### TASK OBJECTIVE
Produce a word-for-word copy of the data that follows, excluding images.

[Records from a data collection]
*****

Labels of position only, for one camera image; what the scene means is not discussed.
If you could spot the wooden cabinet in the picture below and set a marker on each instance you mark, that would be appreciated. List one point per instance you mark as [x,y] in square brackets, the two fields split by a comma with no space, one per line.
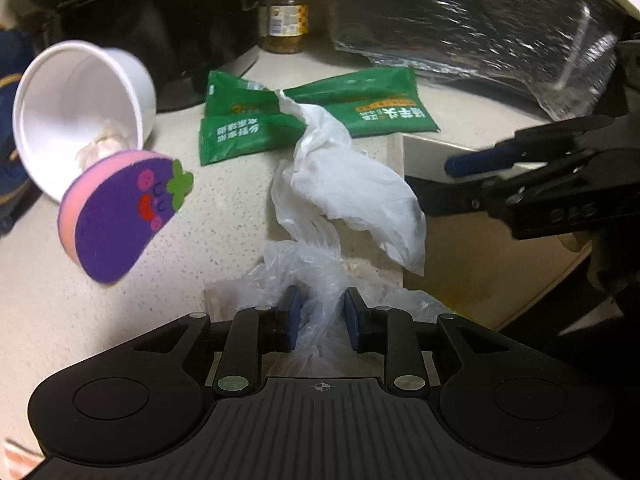
[475,270]

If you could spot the garlic bulb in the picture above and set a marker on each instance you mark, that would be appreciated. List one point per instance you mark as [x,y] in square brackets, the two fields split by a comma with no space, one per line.
[102,142]

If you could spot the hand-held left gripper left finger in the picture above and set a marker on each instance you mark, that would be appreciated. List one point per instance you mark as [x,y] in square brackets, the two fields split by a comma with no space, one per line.
[292,317]

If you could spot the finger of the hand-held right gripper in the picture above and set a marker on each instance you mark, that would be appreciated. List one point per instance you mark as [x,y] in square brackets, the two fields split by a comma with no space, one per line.
[475,162]
[450,200]

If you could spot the black rice cooker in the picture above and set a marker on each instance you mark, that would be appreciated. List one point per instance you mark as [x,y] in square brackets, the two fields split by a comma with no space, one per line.
[150,25]

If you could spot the blue rice cooker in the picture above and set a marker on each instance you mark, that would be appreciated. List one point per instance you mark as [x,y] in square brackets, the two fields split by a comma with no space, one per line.
[10,170]

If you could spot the purple eggplant sponge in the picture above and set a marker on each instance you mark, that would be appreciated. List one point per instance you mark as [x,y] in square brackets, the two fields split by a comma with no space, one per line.
[115,220]

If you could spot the plastic wrapped black microwave oven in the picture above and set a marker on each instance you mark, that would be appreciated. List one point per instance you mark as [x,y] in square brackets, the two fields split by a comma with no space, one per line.
[450,20]

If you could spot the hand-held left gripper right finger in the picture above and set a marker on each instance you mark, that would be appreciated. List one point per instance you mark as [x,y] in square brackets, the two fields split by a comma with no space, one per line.
[352,317]

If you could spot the white plastic container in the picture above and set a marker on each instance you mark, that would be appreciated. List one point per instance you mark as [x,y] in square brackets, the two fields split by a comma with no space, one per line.
[75,90]

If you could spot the clear plastic bag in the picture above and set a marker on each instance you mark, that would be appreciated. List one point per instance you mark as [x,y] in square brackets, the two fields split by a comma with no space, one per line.
[320,280]

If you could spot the white plastic bag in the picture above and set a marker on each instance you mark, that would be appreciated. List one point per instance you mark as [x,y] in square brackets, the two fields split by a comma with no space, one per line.
[345,180]

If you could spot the green snack packet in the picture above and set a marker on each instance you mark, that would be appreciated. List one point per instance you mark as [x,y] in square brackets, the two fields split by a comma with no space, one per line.
[380,105]
[235,135]

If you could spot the glass jar with orange lid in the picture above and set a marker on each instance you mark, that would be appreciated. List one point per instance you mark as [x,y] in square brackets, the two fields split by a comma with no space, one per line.
[282,20]

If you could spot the pink striped cloth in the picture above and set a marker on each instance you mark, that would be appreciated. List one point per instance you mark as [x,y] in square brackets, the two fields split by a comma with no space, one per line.
[17,450]

*****

### EXERCISE SOLUTION
Labels of position only, for one camera image; what the scene means is not discussed.
If you could spot the wooden cabinet in the picture below and set a marker on each instance you mark, that would be appreciated. List one point per instance you mark as [x,y] in square brackets, the two fields split by a comma with no space, one per line.
[475,270]

If you could spot the garlic bulb in the picture above and set a marker on each instance you mark, that would be appreciated. List one point per instance you mark as [x,y] in square brackets, the two fields split by a comma with no space, one per line.
[102,142]

If you could spot the hand-held left gripper left finger in the picture above and set a marker on each instance you mark, that would be appreciated. List one point per instance you mark as [x,y] in square brackets, the two fields split by a comma with no space, one per line.
[292,317]

If you could spot the finger of the hand-held right gripper in the picture above and set a marker on each instance you mark, that would be appreciated. List one point per instance you mark as [x,y] in square brackets, the two fields split by a comma with no space, one per line.
[475,162]
[450,200]

If you could spot the black rice cooker in the picture above and set a marker on each instance you mark, that would be appreciated. List one point per instance you mark as [x,y] in square brackets, the two fields split by a comma with no space, one per line.
[150,25]

If you could spot the blue rice cooker in the picture above and set a marker on each instance you mark, that would be appreciated. List one point per instance you mark as [x,y] in square brackets, the two fields split by a comma with no space, one per line.
[10,170]

If you could spot the purple eggplant sponge in the picture above and set a marker on each instance you mark, that would be appreciated. List one point per instance you mark as [x,y] in square brackets, the two fields split by a comma with no space, one per line.
[115,220]

If you could spot the plastic wrapped black microwave oven in the picture above and set a marker on each instance you mark, that would be appreciated. List one point per instance you mark as [x,y] in square brackets, the two fields split by a comma with no space, one per line.
[450,20]

If you could spot the hand-held left gripper right finger in the picture above and set a marker on each instance you mark, that would be appreciated. List one point per instance you mark as [x,y] in square brackets, the two fields split by a comma with no space, one per line.
[352,317]

If you could spot the white plastic container in the picture above and set a marker on each instance you mark, that would be appreciated. List one point per instance you mark as [x,y] in square brackets, the two fields split by a comma with no space, one per line.
[75,90]

If you could spot the clear plastic bag in the picture above and set a marker on each instance you mark, that would be appreciated. List one point per instance you mark as [x,y] in square brackets, the two fields split by a comma with no space, one per line.
[320,280]

If you could spot the white plastic bag in the picture above and set a marker on each instance you mark, that would be appreciated. List one point per instance you mark as [x,y] in square brackets, the two fields split by a comma with no space, one per line.
[345,180]

If you could spot the green snack packet in the picture above and set a marker on each instance you mark, that would be appreciated. List one point per instance you mark as [x,y] in square brackets, the two fields split by a comma with no space, one per line.
[380,105]
[235,135]

If you could spot the glass jar with orange lid in the picture above and set a marker on each instance you mark, that would be appreciated. List one point per instance you mark as [x,y] in square brackets, the two fields split by a comma with no space, one per line.
[282,20]

If you could spot the pink striped cloth in the picture above and set a marker on each instance you mark, that would be appreciated. List one point per instance you mark as [x,y] in square brackets, the two fields split by a comma with no space, one per line.
[17,450]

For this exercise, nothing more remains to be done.